● **ABOUT THIS TASK**
Filter the material below so that only lines containing "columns" remain.

——————————

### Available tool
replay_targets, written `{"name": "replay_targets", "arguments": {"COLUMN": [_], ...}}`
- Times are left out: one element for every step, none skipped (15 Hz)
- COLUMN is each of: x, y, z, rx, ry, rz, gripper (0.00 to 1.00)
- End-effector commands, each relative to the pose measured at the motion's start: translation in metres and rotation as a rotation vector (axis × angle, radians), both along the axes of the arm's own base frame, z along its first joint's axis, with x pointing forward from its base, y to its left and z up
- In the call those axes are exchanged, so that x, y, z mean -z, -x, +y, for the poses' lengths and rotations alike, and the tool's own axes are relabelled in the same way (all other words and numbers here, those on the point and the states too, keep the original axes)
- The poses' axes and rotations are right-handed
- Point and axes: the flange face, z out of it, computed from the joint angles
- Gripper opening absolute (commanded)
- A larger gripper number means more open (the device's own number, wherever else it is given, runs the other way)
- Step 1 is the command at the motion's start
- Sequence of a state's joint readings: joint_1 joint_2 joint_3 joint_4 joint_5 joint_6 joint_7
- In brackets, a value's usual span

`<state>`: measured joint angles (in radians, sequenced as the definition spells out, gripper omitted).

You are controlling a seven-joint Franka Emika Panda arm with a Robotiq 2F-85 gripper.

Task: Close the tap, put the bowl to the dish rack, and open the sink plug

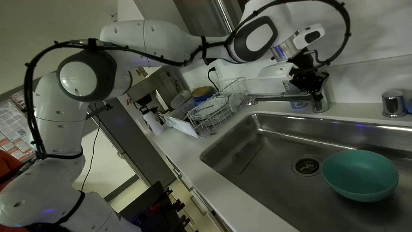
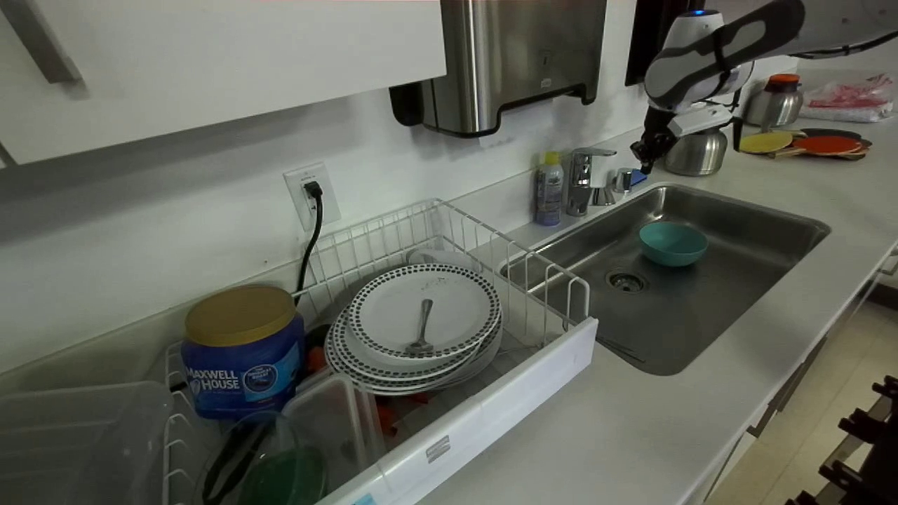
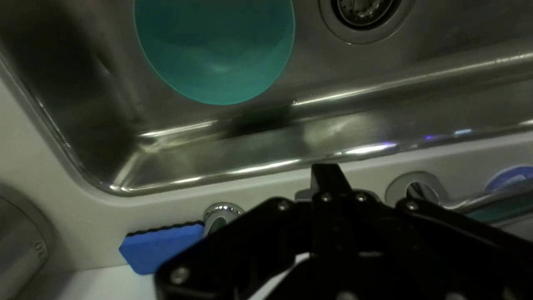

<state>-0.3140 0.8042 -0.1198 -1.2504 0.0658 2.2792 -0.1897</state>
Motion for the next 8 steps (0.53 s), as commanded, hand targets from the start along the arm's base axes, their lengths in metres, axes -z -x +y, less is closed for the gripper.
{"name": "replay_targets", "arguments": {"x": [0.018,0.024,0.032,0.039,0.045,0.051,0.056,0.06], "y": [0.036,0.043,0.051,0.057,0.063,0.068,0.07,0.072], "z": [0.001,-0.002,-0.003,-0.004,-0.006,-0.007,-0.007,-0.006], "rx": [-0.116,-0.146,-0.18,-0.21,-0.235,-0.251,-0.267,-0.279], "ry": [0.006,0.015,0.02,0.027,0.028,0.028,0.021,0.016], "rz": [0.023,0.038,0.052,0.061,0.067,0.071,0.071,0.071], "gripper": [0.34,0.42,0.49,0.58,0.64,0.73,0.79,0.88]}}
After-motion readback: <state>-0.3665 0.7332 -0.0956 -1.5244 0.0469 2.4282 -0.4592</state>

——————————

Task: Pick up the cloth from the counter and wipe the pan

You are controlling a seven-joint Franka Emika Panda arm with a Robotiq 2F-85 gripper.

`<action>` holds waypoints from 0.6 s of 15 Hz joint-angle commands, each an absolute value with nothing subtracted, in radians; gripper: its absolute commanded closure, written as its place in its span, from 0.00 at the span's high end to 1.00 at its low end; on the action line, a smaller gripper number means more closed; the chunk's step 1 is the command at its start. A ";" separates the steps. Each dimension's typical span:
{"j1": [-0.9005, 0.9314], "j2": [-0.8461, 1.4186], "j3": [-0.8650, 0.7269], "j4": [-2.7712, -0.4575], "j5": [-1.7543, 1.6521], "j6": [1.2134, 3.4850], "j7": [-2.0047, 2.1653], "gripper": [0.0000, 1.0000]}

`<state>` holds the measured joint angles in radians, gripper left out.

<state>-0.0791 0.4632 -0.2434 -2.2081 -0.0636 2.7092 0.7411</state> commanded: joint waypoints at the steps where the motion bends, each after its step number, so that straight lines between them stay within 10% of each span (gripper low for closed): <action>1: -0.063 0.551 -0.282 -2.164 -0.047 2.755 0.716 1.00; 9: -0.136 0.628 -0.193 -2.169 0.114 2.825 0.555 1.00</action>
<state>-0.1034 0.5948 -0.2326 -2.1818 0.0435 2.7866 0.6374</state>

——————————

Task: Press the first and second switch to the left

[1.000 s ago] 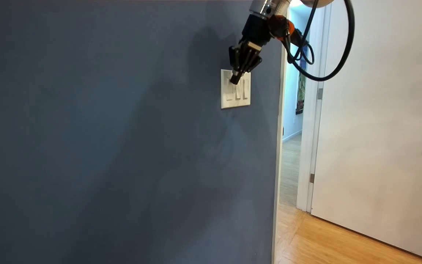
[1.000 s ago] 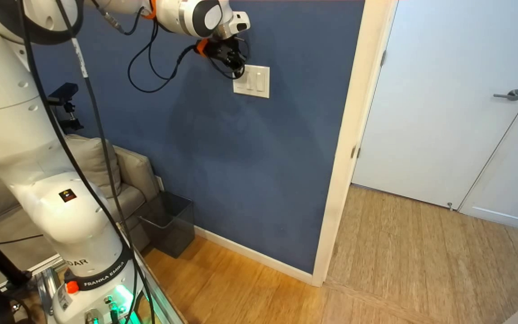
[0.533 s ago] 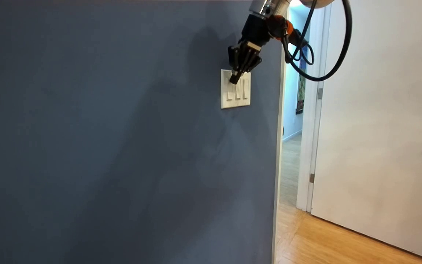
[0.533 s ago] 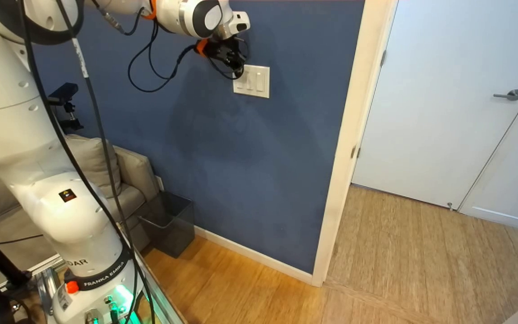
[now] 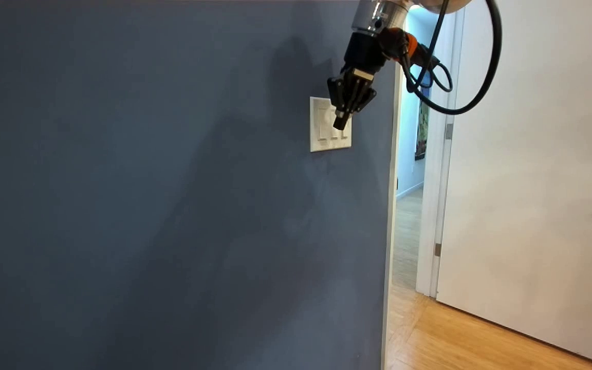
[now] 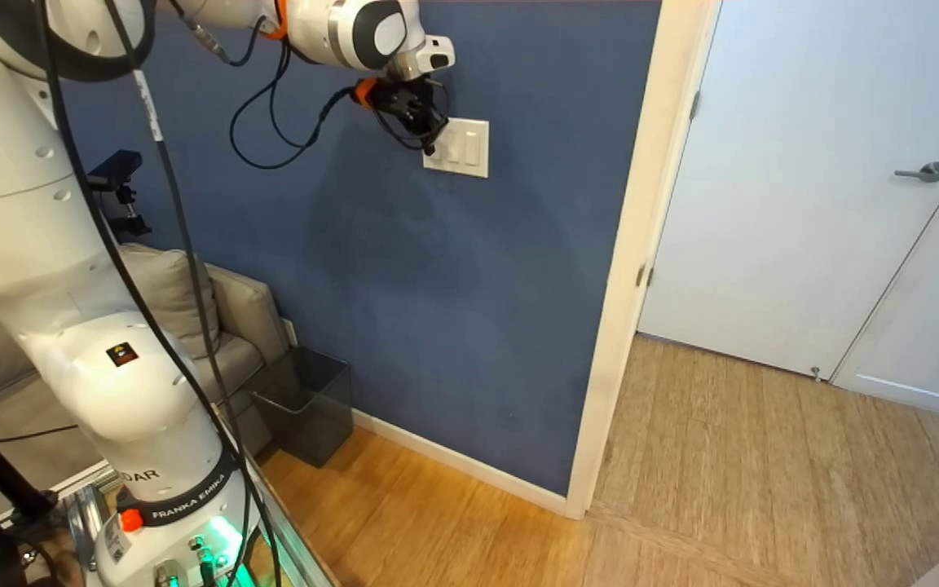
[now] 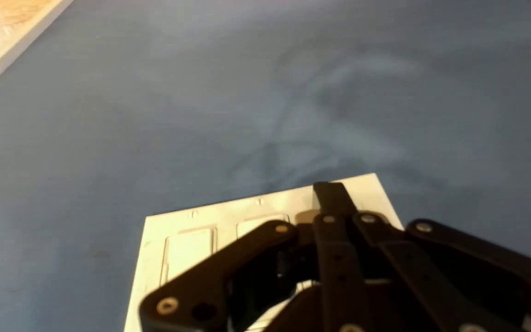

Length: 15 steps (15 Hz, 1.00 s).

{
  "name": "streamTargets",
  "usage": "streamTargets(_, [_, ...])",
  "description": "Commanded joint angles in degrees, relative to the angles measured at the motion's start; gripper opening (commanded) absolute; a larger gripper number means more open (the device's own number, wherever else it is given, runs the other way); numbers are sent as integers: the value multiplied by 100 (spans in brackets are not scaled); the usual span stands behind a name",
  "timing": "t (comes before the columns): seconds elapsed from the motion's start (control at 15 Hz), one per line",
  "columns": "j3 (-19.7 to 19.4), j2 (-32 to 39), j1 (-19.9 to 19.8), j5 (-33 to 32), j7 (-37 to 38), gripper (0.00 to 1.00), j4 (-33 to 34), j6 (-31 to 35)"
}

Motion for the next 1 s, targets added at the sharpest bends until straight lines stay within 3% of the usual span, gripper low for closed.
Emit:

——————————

● **WRITTEN RESPONSE**
  "timing": "t (comes before the columns): seconds elapsed from the motion's start (control at 15 Hz), one per line",
  "columns": "j3 (-19.7 to 19.4), j2 (-32 to 39), j1 (-19.9 to 19.8), j5 (-33 to 32), j7 (-37 to 38), gripper (0.00 to 1.00), j4 (-33 to 34), j6 (-31 to 35)"

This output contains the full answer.